Question

I have been playing a little with R's R5 class system to see what it can and can't do. In that process I have stumbled upon what looks like static class field members (which does not appear to be in the documentation - but i could have missed it)

[2014 update]
Warning !!! : The following code does not work with R version >= 3.0
This post, its answers and particularly the comments provide useful insights and reminders about the R5 OO-system and the R language in general. However it is probably a bad idea to cultivate the idiom of using the environment of the R5 class instances directly.
[end 2014 update]

In the following code, the first field is the classic definition of an instance field variable. The second definition appears to create a static class field using an accessor method. I would like to know if this use is kosher (or is my code example simply coincidental). The third field use creates a quasi-private instant field variable using an accessor method.

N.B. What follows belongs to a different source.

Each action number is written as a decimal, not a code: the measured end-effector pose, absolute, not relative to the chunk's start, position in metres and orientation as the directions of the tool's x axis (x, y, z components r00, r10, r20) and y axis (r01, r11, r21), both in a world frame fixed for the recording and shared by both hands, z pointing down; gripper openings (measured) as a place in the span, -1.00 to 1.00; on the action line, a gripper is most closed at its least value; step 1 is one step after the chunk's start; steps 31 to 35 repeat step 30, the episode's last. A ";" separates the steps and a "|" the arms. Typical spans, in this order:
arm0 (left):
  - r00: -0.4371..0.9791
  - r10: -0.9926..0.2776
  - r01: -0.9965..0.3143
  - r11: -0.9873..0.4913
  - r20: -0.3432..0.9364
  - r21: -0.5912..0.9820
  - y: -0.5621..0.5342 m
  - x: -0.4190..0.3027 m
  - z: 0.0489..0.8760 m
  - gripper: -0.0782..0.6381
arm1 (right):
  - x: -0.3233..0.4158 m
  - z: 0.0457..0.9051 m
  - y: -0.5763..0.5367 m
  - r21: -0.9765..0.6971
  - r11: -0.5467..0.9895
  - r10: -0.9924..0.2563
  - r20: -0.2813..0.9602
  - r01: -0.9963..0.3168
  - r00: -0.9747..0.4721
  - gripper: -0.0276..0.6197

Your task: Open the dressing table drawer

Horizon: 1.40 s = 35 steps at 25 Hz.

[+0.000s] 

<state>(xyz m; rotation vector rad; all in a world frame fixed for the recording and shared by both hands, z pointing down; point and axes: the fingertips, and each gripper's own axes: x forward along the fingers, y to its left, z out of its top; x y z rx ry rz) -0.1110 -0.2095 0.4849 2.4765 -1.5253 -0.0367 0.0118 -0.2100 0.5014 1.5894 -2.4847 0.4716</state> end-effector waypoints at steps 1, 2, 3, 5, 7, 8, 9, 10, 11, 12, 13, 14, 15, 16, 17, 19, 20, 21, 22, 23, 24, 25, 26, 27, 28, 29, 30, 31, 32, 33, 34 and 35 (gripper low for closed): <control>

assertClass <- function(x, className, R5check=FALSE) {
    # simple utility function
    stopifnot(class(x)[1] == className)
    if(R5check) stopifnot(is(x, 'envRefClass'))
}

A <- setRefClass('A',
    fields = list(
        # 1. public, typed, instance field
        myPublicInstanceVar = 'character',

        # 2. this assignment appears static
        #    but if the field me.static.private
        #    was declared in the field list
        #    it would be a local instance var
        myPrivateStaticVar = function(x) {
            if (!missing(x)) {
                assertClass(x, 'character')
                me.static.private <<- x
            }
            me.static.private
        },

        # 3. quasi-private, typed, instance field
        myPrivateInstanceVar = function(x) {
            if (!missing(x)) {
                assertClass(x, 'character')
                .self$me.private <<- x
            }
            .self$me.private
        }
    ),

    methods = list(
        initialize = function (c='default') {
            myPublicInstanceVar <<- c
            myPrivateStaticVar <<- c
            myPrivateInstanceVar <<- c
        }
    )
)

# test instantiation
instance1.of.A <- A$new('first instance')
str(instance1.of.A)

instance2.of.A <- A$new('second instance')
str(instance1.of.A)
str(instance2.of.A)

instance3.of.A <- getRefClass('A')$new('third instance')
instance3.of.A$myPrivateStaticVar <- 'Third instance - changed'
print(instance1.of.A$myPrivateStaticVar)
print(instance2.of.A$myPrivateStaticVar)
print(instance3.of.A$myPrivateStaticVar)
str(instance1.of.A)
str(instance2.of.A)
str(instance3.of.A)

# but not really private ...
instance1.of.A$myPublicInstanceVar # works
instance1.of.A$me.static.private   # DOES NOT WORK - where is this variable stored 
instance1.of.A$me.private          # works

# till death do us part
instance3.of.A <- NULL
gc()
str(instance1.of.A)
str(instance2.of.A)
str(instance3.of.A)

If you run this code - you can see that the second field variable appears to operate as a static class member. What is less clear to me is where the reference class keeps this field (hence my comment in the penultimate line above).

Was it helpful?

Solution

The short answer - based on Hadley's comments above - is no. R's reference classes do not have static variables.